Ryzyko powikłań sercowo-naczyniowych u chorych na cukrzyce jest ogromne i w znacznym stopniu przekracza ryzyko u chorych nie cierpiących z powodu cukrzycy. W marcu br. (dniach 17 – 20.03.2002) odbył się w Atlancie Zjazd College of Cardiology. Jednym z ważniejszych podejmowanych na tym zjeździe tematów był problem chorób układu krążenia u chorych na cukrzycę typu 2. W kilku doniesieniach podkreślano korzystny wpływ inhibitora kowertazy angiotensyny i beta blokerów podawanych jednocześnie na redukcję liczby epizodów wieńcowych, złośliwych arytmii komorowych oraz pilnych rewaskularyzacji u chorych na cukrzycę. Dane potwierdzające te obserwacje uzyskano po przeanalizowaniu i porównaniu programów badawczych GUSTO I i III z wynikami badania GUSTO V. W badaniu GUSTO V chorzy na cukrzycę częściej niż w GUSTO I i III otrzymywali terapię łączoną ACE-inhibitorem i beta blokerem.

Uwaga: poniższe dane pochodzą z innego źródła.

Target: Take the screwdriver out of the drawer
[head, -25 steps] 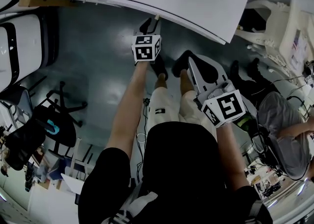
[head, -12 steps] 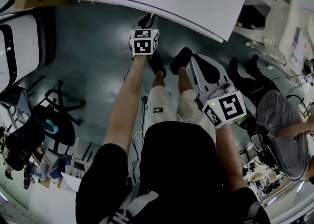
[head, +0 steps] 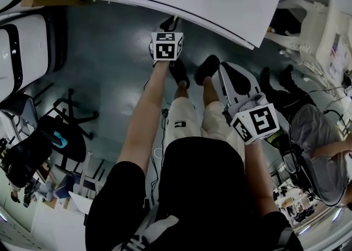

Terapia łączona zwiększała 30-dniową przeżywalność od momentu dokonania się zawału mięśnia sercowego. Jej brak powodował wzrost ryzyka ponownego epizodu wieńcowego1,5 do 2 razy. Rewaskularyzacja była konieczna u 10,9% chorych stosujących terapię łączoną i 13% chorych bez tej terapii.

Każde doniesienie mówiące o zmniejszeniu ryzyka powikłań sercowo-naczyniowych u chorych na cukrzycę traktuję bardzo poważnie. Nawet niewielkie zmniejszenie śmiertelności przy występowaniu zjawiska masowo spowoduje, że ogólna śmiertelność zmaleje. Uważam, że dla osiągnięcia celu niezbędne jest utworzenie grupy przy PTD i PTK zajmującej się problemami kardiologicznymi u chorych na cukrzycę. Grupa taka mogłaby mieć trzy odrębne zadania: 1. poznawcze, 2. opracowanie wytycznych, 3. opracowanie systemu wdrożenia wytycznych do praktyki lekarza POZ. Im wcześniej to zrobimy tym lepiej dla chorych cierpiących z powodu cukrzycy.